Мой друг вернулся с дочерью примерно через час. Он стоял и смотрел, как, стараясь не встретиться ни с кем взглядом, Стейси молча прошла мимо меня и поднялась в свою комнату.
Мы с другом сидели в гостиной и пытались понять, как такое могло случиться. Его дочь всегда была послушным ребенком, круглой отличницей и никогда не доставляла неприятностей. Семья была обеспеченной, и, если Стейси требовалась новая одежда, ей стоило лишь попросить. Почему же она решила украсть то, что без проблем могла купить? Когда по дороге из полицейского участка мой друг спросил Стейси об этом, она ничего не смогла ответить, просто пожала плечами и уставилась в окно. Мне кажется, она и сама не знала. И ей не слишком хотелось докапываться до причины.
Мой друг, тоже психолог по профессии, предложил Стейси посетить психотерапевта, чтобы понять причины своего поведения. Тогда этот шаг показался мне разумным. Однако сейчас я уже не так в этом уверен. Я полностью за психотерапию в случаях, когда подросток испытывает очевидные психологические или поведенческие проблемы, например депрессию или неконтролируемые эмоциональные вспышки. Но сколько ни копайся в подсознании Стейси, там нет ответа, почему она пыталась украсть купальник. Дело было не в том, что она сердилась на родителей, не в том, что у нее низкая самооценка, и не в том, что она чувствовала опустошенность, которую требовалось чем-то заполнить. Было важно, чтобы Стейси осознала свою ответственность и вину. Следовало потребовать от нее возмещения материального ущерба магазину и наказать ее – посадить под домашний арест, лишить карманных денег, временно в чем-то ограничить.
Но вот заставлять ее понять, почему она это сделала, было незачем. Стейси решилась на мелкую кражу, потому что, когда они с подругами бродили по магазинам, останавливаясь время от времени, чтобы поэкспериментировать с пробниками косметики или оценить вывешенную на стойках одежду, им показалось забавным проверить, сойдет ли им это с рук. Все очень просто, и нет никакой подоплеки. Далее я расскажу о том, как исследования развития мозга у подростков, которые мы проводим с моими коллегами, объясняют, почему Стейси действовала таким образом и почему бесполезно искать причину при помощи самоанализа.
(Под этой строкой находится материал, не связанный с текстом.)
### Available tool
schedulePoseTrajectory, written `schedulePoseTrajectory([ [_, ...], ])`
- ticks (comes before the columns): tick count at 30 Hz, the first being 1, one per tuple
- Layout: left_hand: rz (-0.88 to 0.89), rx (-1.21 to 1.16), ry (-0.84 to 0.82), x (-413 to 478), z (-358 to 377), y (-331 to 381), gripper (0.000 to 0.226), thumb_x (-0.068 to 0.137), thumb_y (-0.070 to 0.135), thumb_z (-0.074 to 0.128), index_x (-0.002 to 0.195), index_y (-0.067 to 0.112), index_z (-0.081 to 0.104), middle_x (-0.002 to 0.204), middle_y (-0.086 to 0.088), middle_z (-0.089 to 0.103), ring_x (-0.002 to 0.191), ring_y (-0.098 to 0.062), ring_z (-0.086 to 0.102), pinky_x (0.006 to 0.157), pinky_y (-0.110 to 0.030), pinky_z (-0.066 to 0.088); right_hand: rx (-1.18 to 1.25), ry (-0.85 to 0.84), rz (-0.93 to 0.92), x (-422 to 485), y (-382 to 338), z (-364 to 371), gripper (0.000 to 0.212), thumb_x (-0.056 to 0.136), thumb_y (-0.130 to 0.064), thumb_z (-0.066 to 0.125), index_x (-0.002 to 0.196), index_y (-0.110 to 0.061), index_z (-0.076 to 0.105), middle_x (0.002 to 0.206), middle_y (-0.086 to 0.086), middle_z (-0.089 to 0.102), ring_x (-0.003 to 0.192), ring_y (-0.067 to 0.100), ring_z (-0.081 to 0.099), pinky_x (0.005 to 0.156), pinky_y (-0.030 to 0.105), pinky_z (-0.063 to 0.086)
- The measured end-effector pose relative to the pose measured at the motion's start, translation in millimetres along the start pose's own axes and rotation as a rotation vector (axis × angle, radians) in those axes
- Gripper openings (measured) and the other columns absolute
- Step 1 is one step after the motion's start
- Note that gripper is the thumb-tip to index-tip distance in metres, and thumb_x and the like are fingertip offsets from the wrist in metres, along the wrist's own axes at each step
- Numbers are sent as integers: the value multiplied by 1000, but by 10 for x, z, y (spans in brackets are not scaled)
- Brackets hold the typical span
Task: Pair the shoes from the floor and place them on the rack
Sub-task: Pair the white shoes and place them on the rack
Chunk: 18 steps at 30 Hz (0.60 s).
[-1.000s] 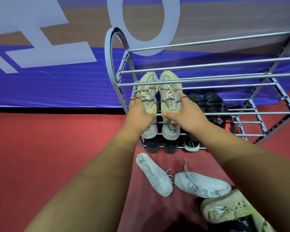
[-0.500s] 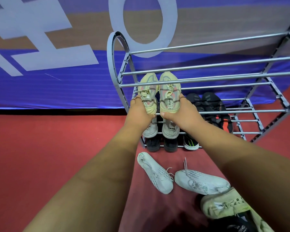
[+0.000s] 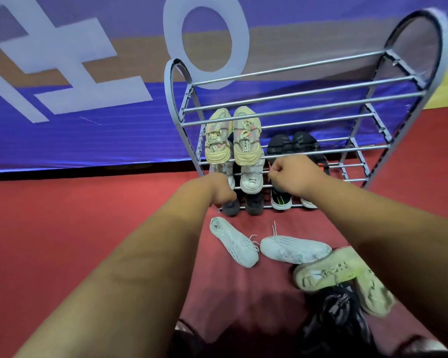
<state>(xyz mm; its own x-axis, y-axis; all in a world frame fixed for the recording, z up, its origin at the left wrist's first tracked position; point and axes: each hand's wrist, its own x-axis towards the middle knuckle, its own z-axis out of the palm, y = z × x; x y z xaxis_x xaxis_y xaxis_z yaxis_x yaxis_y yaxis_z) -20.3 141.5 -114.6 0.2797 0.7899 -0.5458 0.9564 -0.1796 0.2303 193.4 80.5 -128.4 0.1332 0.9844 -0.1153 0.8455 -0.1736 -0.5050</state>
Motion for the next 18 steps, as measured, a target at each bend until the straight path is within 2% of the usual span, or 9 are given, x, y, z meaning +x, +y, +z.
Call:
schedulePoseTrajectory([
  [3,0,-45,-89,-9,327,212,22,91,28,68,98,8,73,95,-9,75,81,-28,72,80,-39,60,62,-77,97,-255,285,152,25,94,-27,58,79,-12,70,77,4,70,80,27,65,67,33,46],
  [5,23,-64,-136,53,630,296,20,89,22,65,91,5,75,90,-11,77,86,-31,75,73,-37,58,106,-121,166,-419,517,354,24,95,-23,57,84,-7,70,82,10,72,82,30,67,70,36,52],
  [7,21,-47,-174,165,1006,285,20,88,20,62,90,5,74,94,-12,76,93,-32,74,71,-38,56,107,-160,232,-582,769,605,20,96,-20,56,89,-7,70,87,10,73,82,30,66,70,34,51],
  [9,-6,-2,-176,260,1425,246,23,95,22,57,103,7,73,109,-13,73,104,-31,70,78,-35,52,102,-207,315,-775,1053,891,20,97,-20,56,98,-7,71,95,11,73,88,31,65,72,31,46],
  [10,-34,-36,-166,300,1623,218,28,98,21,52,111,6,72,118,-14,71,111,-31,68,85,-33,51,95,-232,355,-879,1198,1048,22,97,-21,57,106,-7,71,104,12,73,96,33,66,76,32,48],
  [12,-37,-31,-174,356,1980,102,36,104,19,44,131,7,65,136,-11,65,125,-29,62,102,-34,47,60,-303,417,-1049,1431,1352,34,96,-22,60,126,-7,69,125,13,70,114,34,66,92,33,52],
  [13,-85,-35,-187,384,2144,17,39,106,19,44,139,6,59,141,-12,61,128,-29,59,105,-34,44,46,-343,438,-1101,1501,1491,38,97,-22,59,131,-6,67,130,15,69,120,33,64,97,33,51],
  [16,-126,112,-186,501,2544,-267,42,102,16,51,143,5,53,144,-16,55,130,-32,56,106,-36,42,31,-417,442,-1068,1531,1830,39,95,-22,56,129,-6,67,128,16,68,119,32,63,95,32,50],
  [18,-125,102,-142,585,2706,-377,45,99,12,51,143,4,48,145,-17,48,130,-33,54,107,-38,43,14,-443,389,-953,1505,1962,40,93,-23,57,129,-8,66,127,13,64,120,31,62,99,35,51],
])
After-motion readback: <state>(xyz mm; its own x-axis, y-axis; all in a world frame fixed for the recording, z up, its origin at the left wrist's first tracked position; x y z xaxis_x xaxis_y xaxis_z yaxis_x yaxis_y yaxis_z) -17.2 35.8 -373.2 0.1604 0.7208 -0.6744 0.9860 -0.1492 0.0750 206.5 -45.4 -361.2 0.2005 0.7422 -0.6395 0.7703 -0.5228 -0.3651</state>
Нам необходимо пересмотреть отношение к подростковому периоду. К счастью, в течение последних двух десятилетий наблюдается значительный рост научного интереса к изучению подросткового возраста. Отмечу, что аккумулированные знания из области бихевиоризма, социологии и нейронауки помогают родителям, учителям, работодателям, социальным работникам и другим специалистам, имеющим дело с подростками, лучше выполнять свою работу: воспитывать более грамотно, учить более эффективно, работать с молодыми людьми и контролировать их так, чтобы это приносило больше пользы; понять, почему благополучные дети вроде Стейси зачастую совершают такие неприглядные поступки.